Methods: To evaluate association with CRC risk, we genotyped 39 putatively functional single nucleotide polymorphisms (SNPs) in vitamin D-related genes (CYP27A1, GC, CYP3A4, CYP2R1, DHCR7/NADSYN1, VDR, CYP27B1 and CYP24A1, in 961 AA cases (292 right colon, 340 left colon, 113 rectal) and 838 AA controls from the North Carolina Colorectal Cancer Study and the Chicago Colorectal Cancer Consortium. We calculated odds ratios (OR) using logistic regression, assuming an additive genetic model and controlling for age, gender, and West African ancestry. We further evaluated whether the genetic polymorphisms conferred differential risk for right-sided CRC (R-CRC) and left-sided CRC (L-CRC, including rectal).

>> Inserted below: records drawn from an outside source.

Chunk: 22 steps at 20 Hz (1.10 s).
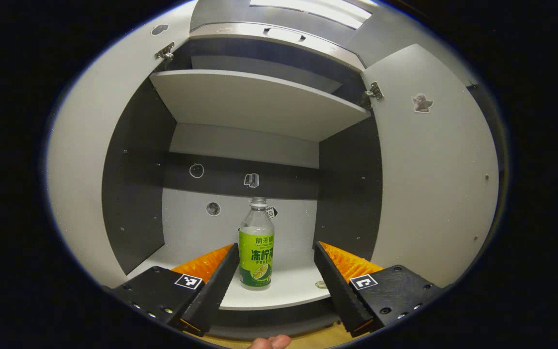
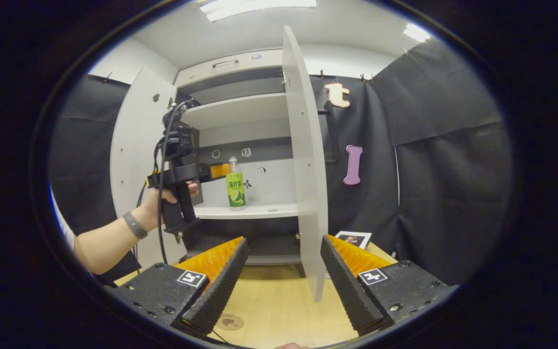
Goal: Grasp the bottle in the cabinet with the left hand and place it on the coaster, then close the right door with the right hand and the left door with the left hand.
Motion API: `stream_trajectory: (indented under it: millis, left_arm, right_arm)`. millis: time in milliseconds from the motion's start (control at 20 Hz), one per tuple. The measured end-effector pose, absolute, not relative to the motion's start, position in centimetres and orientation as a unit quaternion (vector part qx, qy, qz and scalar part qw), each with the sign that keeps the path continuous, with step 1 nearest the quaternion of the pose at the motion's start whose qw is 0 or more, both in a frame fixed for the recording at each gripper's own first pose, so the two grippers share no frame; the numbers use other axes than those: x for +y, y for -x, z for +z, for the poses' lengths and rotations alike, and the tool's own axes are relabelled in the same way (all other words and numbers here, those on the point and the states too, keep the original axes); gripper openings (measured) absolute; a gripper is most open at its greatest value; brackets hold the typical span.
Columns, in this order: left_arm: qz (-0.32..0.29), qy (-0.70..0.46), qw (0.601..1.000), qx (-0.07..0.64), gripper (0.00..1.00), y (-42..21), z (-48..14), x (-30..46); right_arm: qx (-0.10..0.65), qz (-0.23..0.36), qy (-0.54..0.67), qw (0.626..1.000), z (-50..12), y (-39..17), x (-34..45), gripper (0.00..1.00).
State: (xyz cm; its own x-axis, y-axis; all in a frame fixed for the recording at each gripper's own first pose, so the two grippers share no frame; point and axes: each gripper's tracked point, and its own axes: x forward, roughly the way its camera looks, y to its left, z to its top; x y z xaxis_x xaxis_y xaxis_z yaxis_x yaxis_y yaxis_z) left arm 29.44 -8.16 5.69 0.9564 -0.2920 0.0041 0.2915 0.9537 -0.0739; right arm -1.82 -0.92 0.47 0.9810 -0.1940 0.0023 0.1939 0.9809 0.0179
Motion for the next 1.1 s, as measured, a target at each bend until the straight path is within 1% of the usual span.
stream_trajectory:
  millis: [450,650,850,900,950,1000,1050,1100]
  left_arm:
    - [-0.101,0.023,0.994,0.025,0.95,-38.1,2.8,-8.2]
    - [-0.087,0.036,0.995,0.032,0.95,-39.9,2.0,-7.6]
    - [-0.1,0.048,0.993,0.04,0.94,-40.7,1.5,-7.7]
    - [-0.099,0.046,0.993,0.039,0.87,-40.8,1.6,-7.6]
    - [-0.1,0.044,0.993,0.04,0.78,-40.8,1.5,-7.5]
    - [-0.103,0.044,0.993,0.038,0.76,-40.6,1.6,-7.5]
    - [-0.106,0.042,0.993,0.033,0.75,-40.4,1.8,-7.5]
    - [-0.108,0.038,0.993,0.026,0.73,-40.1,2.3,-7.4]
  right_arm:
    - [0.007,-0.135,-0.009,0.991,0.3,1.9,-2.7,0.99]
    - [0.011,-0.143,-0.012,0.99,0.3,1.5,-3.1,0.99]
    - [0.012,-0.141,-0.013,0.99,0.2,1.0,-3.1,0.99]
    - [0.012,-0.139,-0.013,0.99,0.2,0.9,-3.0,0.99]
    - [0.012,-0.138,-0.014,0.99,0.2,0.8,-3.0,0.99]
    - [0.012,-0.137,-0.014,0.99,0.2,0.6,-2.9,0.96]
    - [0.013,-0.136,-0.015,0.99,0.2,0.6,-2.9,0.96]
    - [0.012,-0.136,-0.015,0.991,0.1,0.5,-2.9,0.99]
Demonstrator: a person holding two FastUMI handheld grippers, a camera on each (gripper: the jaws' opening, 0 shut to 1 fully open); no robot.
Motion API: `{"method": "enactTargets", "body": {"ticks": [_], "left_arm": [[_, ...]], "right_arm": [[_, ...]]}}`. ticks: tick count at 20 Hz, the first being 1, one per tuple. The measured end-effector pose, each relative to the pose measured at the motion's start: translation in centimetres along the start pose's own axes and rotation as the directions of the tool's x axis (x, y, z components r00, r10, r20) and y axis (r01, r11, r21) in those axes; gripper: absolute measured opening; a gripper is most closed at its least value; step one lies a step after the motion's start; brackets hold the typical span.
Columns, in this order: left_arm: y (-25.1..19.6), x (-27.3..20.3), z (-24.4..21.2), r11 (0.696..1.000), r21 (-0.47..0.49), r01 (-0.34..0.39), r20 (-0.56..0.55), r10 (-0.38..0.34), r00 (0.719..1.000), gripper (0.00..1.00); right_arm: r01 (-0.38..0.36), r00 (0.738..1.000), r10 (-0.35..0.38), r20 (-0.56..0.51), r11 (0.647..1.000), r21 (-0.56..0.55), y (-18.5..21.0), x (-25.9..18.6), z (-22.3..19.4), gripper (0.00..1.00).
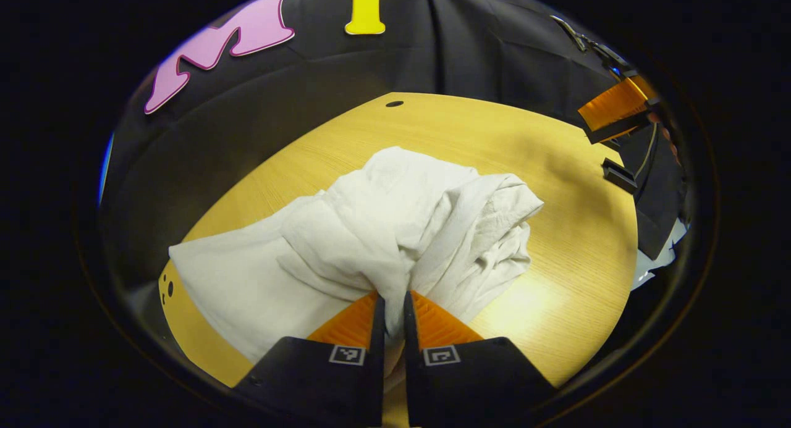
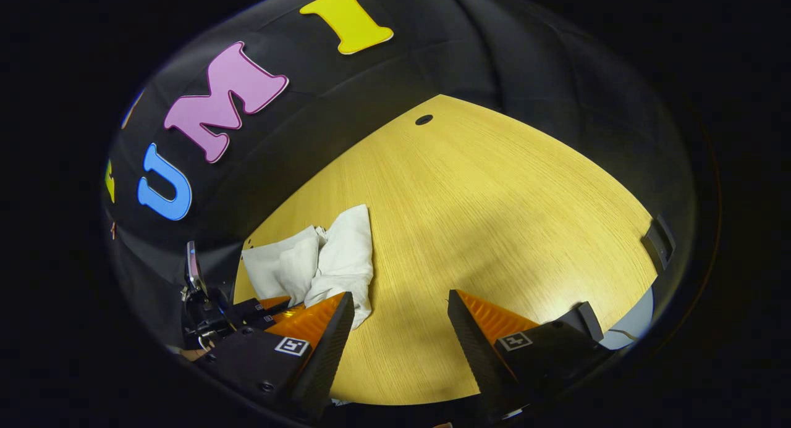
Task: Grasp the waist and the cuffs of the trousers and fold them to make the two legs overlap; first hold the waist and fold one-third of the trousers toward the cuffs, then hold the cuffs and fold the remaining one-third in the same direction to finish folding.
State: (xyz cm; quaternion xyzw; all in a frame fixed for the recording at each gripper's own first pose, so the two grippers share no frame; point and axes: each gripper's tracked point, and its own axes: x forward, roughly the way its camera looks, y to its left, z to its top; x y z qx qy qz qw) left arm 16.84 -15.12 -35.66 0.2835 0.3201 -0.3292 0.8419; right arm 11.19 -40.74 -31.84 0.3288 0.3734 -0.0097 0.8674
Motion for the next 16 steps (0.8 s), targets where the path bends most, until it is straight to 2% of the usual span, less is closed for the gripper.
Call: {"method": "enactTargets", "body": {"ticks": [1,3,4,6,8,11,13,16], "left_arm": [[0.0,-0.2,0.2,1.000,0.001,0.000,0.003,0.000,1.000,0.32],[0.0,-1.4,0.5,1.000,0.003,-0.012,0.009,0.012,1.000,0.48],[0.0,-2.1,0.8,1.000,0.003,-0.016,0.017,0.016,1.000,0.54],[0.2,-3.7,1.5,0.999,-0.008,-0.034,0.050,0.035,0.998,0.61],[0.5,-5.7,2.4,0.998,-0.034,-0.054,0.086,0.057,0.995,0.59],[2.0,-9.0,4.0,0.990,-0.104,-0.099,0.147,0.113,0.983,0.61],[3.3,-11.2,5.1,0.977,-0.167,-0.129,0.183,0.159,0.970,0.61],[6.2,-14.4,6.7,0.943,-0.285,-0.173,0.230,0.242,0.942,0.61]], "right_arm": [[0.000,1.000,0.001,0.003,1.000,-0.008,0.1,-0.2,0.1,0.94],[0.005,1.000,-0.005,0.023,1.000,-0.015,0.1,-1.1,0.7,0.94],[0.006,0.999,-0.006,0.036,1.000,-0.012,0.1,-1.7,1.0,0.94],[0.013,0.998,-0.012,0.066,1.000,-0.006,0.1,-2.7,1.4,0.94],[0.015,0.996,-0.015,0.087,1.000,-0.003,0.5,-3.8,1.5,0.94],[0.004,0.995,0.000,0.098,0.999,-0.041,2.3,-4.9,1.1,0.94],[-0.026,0.994,0.033,0.107,0.997,-0.066,4.7,-5.2,1.4,0.94],[-0.095,0.987,0.107,0.118,0.990,-0.106,9.1,-5.0,2.4,0.94]]}}
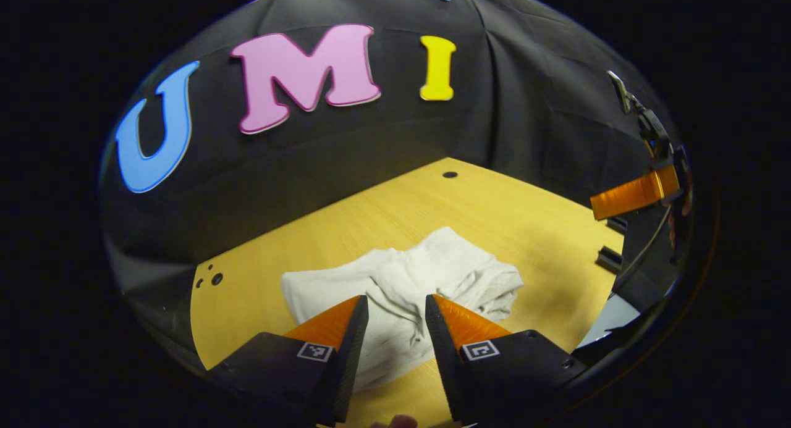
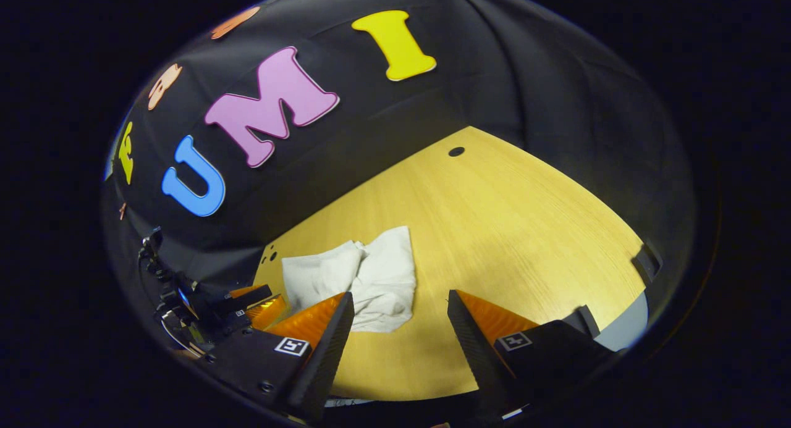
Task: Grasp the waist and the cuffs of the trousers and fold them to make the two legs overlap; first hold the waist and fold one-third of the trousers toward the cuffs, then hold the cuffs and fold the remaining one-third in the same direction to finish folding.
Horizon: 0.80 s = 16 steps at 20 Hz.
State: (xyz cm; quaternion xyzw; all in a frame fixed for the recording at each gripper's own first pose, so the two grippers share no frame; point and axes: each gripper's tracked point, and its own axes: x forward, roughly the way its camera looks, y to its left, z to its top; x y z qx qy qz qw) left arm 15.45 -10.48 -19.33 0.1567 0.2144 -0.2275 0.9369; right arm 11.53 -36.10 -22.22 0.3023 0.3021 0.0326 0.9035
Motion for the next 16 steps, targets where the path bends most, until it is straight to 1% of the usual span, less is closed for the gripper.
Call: {"method": "enactTargets", "body": {"ticks": [1,2,5,6,8,10,16], "left_arm": [[0.9,-0.7,1.0,0.999,-0.039,-0.024,0.026,0.025,0.999,0.59],[2.0,-1.2,1.9,0.996,-0.077,-0.044,0.048,0.048,0.998,0.61],[5.0,-3.1,3.7,0.981,-0.165,-0.103,0.090,0.119,0.989,0.62],[5.8,-3.4,3.8,0.976,-0.181,-0.118,0.096,0.137,0.986,0.62],[6.5,-4.1,3.7,0.973,-0.195,-0.122,0.097,0.143,0.985,0.63],[7.7,-4.9,3.1,0.965,-0.224,-0.140,0.092,0.164,0.982,0.63],[9.3,-5.3,2.5,0.947,-0.268,-0.179,0.081,0.207,0.975,0.63]], "right_arm": [[-0.025,1.000,0.026,0.004,1.000,-0.017,1.3,0.4,0.4,0.94],[-0.048,0.999,0.048,0.003,0.998,-0.038,2.5,0.9,0.9,0.94],[-0.100,0.995,0.100,0.003,0.992,-0.072,5.3,2.3,1.8,0.94],[-0.115,0.993,0.116,0.004,0.990,-0.077,6.1,2.8,2.2,0.94],[-0.138,0.990,0.139,0.007,0.987,-0.086,7.3,3.5,2.7,0.94],[-0.157,0.987,0.159,0.009,0.983,-0.096,8.4,4.2,3.2,0.94],[-0.159,0.987,0.160,0.002,0.982,-0.103,8.4,5.0,3.3,0.94]]}}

Results: Nominal associations (p<0.05) were detected between CRC and SNPs in the 24-hydroxylase gene CYP24A1, rs73913755 (OR, 0.73; P = 0.0003), which degrades calcidiol, and the 25-hydroxylase gene CYP2R1, rs12794714 (OR, 0.82; P = 0.032), which converts cholecalciferol into calcidiol. When we analyzed R-CRC and L-CRC separately, no SNPs were associated with R-CRC, whereas 4 SNPs were associated with L-CRC. Two SNPs in the vitamin D binding protein gene GC, rs1155563 (OR, 0.77; P = 0.039) and rs16847024 (OR, 1.56; P = 0.003) and two SNPs in the 24-hydroxylase gene CYP24A1, rs6022990 (OR, 1.48; P = 0.006) and rs73913755 (OR, 0.67; P = 0.0002). The P value for rs73913755 was statistically significant after adjustment for multiple testing.

Conclusion: Our results indicate that several SNPs in the vitamin D pathway contribute to CRC susceptibility in AAs, with the minor allele of rs73913755 conferring increased protection against L-CRC. We hypothesize that the minor allele of rs73913755 causes a reduction in the expression levels of CYP24A1. We further hypothesize that there is a gradient of expression levels of CYP24A1 in the colon with higher levels on the left side than on the right side. The protective effect of rs73913755 would then be explained by increased levels of calcidiol in the tissue in combination with a threshold effect. Because rs73913755 is African-specific, its presence could explain in part the lower proportion of L-CRC in AAs compared to whites. Future studies include analysis of vitamin D pathway gene expression levels relative to genotype and analysis of possible gene-vitamin D level interactions in AA CRC.